● **Required action**
Retype exactly the span of lines below from the one with "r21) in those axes" through the one with "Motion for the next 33". Do not include pictures.

(Dataset entries)

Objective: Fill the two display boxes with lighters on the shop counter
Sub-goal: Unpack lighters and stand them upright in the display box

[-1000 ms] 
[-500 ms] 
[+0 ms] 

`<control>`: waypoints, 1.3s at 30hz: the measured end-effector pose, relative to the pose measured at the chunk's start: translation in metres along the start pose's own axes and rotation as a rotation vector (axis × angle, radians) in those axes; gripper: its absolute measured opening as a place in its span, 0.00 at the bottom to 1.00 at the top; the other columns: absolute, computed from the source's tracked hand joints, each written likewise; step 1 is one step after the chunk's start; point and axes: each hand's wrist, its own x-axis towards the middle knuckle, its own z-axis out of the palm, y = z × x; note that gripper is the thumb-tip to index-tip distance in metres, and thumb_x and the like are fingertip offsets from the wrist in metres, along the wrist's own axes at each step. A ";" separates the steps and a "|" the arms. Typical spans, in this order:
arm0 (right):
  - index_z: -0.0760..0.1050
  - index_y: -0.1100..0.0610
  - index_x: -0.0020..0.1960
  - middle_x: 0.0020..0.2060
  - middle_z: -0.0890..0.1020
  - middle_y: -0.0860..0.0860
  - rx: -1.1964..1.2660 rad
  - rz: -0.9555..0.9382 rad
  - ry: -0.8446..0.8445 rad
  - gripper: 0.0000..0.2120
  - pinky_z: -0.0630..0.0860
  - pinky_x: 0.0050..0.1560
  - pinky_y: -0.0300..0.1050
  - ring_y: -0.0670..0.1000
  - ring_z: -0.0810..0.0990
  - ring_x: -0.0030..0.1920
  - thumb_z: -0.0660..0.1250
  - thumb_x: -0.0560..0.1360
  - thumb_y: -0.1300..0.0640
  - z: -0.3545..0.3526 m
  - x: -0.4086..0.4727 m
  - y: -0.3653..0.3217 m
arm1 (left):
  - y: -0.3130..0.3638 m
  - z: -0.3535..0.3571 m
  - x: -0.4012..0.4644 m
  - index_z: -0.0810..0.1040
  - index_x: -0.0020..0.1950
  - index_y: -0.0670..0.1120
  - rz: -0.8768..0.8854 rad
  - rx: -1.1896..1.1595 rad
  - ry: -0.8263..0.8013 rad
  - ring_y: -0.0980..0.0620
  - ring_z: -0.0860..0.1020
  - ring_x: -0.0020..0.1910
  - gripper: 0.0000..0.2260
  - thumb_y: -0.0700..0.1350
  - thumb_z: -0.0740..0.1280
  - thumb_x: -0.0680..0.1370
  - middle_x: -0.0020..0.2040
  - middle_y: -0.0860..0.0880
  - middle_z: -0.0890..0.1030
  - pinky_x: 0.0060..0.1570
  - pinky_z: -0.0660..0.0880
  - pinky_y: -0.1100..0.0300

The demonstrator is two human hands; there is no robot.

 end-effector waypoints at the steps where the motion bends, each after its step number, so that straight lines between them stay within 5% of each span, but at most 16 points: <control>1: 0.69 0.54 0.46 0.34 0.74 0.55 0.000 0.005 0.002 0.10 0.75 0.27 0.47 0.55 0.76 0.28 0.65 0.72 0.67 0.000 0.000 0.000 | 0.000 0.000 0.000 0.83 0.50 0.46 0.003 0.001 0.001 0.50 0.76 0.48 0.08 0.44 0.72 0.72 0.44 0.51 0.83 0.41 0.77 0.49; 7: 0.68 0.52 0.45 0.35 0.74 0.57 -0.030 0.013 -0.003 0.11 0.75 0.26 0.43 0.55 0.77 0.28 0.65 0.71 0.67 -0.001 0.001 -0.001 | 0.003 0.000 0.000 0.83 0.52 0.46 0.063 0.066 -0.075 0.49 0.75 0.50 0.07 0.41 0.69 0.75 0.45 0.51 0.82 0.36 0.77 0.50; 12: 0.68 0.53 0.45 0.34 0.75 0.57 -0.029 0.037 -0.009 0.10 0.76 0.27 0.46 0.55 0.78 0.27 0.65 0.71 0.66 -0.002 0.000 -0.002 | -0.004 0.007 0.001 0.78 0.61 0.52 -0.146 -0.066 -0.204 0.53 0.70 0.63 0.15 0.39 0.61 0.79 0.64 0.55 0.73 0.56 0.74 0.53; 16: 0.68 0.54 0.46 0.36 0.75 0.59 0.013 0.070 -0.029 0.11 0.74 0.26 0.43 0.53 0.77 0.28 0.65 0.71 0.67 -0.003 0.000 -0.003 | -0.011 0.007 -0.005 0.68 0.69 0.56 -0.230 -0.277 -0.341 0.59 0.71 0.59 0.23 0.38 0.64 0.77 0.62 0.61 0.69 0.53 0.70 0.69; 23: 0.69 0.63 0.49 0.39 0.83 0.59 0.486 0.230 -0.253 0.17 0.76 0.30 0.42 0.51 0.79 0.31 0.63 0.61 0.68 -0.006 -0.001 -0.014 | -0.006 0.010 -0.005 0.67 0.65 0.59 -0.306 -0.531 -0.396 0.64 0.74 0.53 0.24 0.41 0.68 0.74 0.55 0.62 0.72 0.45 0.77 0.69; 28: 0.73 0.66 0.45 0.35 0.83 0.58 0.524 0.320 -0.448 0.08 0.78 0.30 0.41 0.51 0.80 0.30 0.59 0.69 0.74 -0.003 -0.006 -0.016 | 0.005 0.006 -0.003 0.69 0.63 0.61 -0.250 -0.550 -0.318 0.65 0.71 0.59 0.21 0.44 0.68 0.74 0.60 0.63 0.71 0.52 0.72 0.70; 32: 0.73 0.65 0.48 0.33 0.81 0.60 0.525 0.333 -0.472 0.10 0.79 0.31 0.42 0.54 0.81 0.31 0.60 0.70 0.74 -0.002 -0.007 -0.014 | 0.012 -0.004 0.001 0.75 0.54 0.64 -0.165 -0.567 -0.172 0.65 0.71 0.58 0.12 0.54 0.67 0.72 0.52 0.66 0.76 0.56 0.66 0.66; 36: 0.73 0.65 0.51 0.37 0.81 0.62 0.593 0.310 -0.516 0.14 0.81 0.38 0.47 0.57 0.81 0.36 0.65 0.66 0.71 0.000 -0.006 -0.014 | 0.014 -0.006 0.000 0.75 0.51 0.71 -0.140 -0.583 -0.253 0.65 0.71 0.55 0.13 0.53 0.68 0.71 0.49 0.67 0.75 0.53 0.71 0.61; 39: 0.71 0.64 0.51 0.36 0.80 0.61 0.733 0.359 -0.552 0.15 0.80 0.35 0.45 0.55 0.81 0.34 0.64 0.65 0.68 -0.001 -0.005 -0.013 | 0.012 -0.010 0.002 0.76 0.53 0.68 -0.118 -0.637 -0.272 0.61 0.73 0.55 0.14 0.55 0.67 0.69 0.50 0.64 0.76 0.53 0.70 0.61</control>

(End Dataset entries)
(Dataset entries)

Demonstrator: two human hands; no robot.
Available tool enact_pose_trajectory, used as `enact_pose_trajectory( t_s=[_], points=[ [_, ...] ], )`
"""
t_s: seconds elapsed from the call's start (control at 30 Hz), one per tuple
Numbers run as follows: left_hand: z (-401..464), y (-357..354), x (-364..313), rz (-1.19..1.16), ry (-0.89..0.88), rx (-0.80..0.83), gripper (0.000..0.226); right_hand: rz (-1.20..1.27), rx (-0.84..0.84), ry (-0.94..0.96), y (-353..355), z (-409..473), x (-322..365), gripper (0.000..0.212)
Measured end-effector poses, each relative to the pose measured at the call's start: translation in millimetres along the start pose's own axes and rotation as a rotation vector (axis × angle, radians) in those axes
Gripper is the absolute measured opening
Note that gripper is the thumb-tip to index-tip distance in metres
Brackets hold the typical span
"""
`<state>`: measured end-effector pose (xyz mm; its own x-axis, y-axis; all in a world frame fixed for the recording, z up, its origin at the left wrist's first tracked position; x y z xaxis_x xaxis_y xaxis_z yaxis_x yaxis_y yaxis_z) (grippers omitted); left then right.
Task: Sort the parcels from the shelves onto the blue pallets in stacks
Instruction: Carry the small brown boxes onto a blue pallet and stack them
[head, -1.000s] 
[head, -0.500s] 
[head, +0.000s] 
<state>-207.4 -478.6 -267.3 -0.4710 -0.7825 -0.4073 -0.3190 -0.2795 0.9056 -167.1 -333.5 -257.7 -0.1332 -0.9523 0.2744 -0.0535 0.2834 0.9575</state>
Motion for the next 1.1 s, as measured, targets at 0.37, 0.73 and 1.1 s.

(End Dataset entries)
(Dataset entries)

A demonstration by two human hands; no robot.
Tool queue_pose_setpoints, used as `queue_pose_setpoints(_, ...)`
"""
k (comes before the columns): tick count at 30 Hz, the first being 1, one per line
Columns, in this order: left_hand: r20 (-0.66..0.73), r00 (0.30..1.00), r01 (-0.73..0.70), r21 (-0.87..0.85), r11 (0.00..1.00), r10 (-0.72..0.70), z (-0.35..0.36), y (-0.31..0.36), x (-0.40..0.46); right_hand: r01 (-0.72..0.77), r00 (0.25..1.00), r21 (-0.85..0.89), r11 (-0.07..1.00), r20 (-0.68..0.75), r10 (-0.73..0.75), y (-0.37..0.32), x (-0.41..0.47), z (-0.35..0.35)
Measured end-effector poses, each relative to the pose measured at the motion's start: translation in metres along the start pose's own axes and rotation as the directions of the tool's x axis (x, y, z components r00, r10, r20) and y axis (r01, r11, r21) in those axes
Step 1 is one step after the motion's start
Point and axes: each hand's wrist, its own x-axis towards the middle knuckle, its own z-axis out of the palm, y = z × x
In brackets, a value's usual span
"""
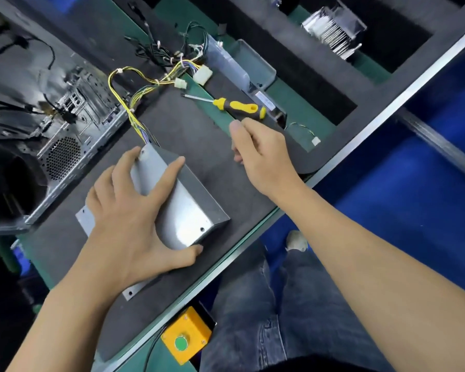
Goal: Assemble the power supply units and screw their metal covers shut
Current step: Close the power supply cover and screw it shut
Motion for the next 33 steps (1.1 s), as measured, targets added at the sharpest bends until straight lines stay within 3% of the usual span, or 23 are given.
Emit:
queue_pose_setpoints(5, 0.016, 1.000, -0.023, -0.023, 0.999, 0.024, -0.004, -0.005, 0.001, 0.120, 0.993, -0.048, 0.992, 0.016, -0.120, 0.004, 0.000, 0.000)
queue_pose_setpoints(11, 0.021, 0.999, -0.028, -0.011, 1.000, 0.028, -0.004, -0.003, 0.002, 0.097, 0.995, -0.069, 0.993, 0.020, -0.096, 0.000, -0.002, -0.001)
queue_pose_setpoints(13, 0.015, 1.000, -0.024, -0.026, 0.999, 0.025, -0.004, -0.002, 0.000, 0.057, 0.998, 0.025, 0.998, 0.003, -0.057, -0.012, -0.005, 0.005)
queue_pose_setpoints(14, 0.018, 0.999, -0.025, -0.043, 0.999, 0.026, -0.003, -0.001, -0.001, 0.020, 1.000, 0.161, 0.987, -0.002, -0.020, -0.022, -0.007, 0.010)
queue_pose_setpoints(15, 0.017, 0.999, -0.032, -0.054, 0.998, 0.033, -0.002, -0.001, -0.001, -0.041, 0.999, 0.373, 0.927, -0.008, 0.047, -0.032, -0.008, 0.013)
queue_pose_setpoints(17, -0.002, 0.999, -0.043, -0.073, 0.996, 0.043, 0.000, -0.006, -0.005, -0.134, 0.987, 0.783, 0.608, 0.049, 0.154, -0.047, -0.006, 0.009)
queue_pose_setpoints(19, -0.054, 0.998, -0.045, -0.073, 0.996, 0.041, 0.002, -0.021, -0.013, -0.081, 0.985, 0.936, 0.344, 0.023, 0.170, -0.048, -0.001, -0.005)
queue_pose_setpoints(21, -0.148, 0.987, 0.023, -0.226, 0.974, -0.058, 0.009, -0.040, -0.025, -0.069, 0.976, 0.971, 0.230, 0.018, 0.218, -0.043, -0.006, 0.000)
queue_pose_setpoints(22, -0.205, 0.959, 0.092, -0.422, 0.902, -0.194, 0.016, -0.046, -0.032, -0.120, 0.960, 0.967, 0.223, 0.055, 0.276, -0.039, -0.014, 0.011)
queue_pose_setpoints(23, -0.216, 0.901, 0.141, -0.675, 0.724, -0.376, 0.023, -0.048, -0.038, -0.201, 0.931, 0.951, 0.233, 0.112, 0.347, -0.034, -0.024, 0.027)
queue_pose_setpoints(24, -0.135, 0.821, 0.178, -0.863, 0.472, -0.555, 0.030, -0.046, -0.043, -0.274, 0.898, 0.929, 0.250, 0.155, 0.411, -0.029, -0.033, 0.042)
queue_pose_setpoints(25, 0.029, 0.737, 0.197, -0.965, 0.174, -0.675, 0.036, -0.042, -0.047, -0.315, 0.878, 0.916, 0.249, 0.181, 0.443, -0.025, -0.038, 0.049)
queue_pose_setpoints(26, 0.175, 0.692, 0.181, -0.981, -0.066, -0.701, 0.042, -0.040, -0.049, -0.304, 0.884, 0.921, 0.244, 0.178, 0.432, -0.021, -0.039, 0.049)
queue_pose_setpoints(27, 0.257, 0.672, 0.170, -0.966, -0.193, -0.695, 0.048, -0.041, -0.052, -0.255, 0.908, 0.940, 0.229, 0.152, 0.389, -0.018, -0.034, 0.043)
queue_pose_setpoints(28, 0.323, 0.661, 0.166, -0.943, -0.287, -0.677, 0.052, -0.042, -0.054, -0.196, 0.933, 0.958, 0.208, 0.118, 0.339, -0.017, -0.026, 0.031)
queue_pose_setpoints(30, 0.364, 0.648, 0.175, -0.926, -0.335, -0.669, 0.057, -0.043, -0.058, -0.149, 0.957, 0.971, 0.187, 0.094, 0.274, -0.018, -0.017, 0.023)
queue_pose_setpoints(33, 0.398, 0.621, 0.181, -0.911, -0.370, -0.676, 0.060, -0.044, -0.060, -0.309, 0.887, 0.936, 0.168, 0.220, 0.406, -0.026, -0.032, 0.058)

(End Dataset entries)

● **Output of the task**
Measured end-effector poses, each relative to the pose measured at the motion's start: translation in metres along the start pose's own axes and rotation as the directions of the tool's x axis (x, y, z components r00, r10, r20) and y axis (r01, r11, r21) in those axes
Step 1 is one step after the motion's start
Point and axes: each hand's wrist, its own x-axis towards the middle knuckle, its own z-axis out of the palm, y = z × x
In brackets, a value's usual span
"""
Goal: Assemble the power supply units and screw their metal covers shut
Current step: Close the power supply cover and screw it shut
Motion for the next 33 steps (1.1 s), as measured, targets added at the sharpest bends until straight lines stay within 3% of the usual span, or 23 are given.

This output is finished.